= Prompt =
Report every line of the entries that contains the word "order".

= Extracted data entries =
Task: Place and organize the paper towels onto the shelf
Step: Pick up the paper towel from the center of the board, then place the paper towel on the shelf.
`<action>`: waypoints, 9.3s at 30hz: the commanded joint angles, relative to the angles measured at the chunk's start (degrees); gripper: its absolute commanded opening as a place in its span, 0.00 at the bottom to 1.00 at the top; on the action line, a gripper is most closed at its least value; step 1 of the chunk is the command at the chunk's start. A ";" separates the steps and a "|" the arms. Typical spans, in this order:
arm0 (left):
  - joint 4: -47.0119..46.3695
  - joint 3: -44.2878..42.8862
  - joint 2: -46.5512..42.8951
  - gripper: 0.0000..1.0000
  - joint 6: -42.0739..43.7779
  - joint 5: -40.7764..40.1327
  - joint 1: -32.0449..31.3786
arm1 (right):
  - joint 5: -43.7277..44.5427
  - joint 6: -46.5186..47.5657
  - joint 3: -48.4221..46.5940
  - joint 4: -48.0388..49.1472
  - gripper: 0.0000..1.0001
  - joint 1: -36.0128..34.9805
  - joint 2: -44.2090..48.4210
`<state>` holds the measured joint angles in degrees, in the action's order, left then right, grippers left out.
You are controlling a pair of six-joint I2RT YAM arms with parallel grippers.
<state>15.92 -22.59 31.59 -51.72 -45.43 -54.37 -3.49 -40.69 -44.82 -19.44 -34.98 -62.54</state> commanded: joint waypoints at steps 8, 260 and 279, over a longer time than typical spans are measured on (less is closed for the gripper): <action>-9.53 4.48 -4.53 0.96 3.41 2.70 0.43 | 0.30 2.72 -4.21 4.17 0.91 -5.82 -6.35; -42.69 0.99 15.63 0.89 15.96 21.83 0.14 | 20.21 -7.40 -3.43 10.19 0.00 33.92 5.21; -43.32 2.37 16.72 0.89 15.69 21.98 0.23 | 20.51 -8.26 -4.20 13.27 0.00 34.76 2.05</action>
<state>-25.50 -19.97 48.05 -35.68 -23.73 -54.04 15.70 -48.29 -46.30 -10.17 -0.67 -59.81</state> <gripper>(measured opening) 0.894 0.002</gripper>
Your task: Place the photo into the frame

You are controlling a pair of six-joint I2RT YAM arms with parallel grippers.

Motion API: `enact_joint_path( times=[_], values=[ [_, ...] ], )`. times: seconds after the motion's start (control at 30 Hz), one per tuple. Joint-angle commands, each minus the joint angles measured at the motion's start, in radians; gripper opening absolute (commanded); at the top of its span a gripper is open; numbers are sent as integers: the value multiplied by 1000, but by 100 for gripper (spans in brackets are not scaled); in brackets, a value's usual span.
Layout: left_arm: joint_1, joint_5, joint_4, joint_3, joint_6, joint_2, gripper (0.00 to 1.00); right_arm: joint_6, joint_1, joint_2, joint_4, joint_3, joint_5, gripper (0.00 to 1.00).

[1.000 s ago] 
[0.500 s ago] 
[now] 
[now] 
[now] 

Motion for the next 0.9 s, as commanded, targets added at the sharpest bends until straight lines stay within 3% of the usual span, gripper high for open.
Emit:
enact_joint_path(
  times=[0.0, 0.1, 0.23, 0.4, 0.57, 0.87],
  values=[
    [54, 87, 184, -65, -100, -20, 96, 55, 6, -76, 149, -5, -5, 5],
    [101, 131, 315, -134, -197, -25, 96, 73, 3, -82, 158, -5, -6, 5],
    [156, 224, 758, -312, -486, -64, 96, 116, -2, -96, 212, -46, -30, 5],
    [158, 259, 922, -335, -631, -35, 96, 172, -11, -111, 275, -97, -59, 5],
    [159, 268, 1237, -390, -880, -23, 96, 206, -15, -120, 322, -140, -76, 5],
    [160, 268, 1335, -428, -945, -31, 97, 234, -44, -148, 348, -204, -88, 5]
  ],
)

= Exercise solution =
`<action>`: waypoints, 9.3s at 30hz: the commanded joint angles, relative to the angles measured at the chunk's start (degrees); gripper: its absolute commanded opening as a place in its span, 0.00 at the bottom to 1.00 at the top; on the action line, a gripper is most closed at its least value; step 1 of the chunk is the command at the chunk's start. A ";" separates the steps and a "|" the arms. Typical spans, in this order:
`<state>` holds the measured joint angles in degrees, in the action's order, left then right, grippers left out.

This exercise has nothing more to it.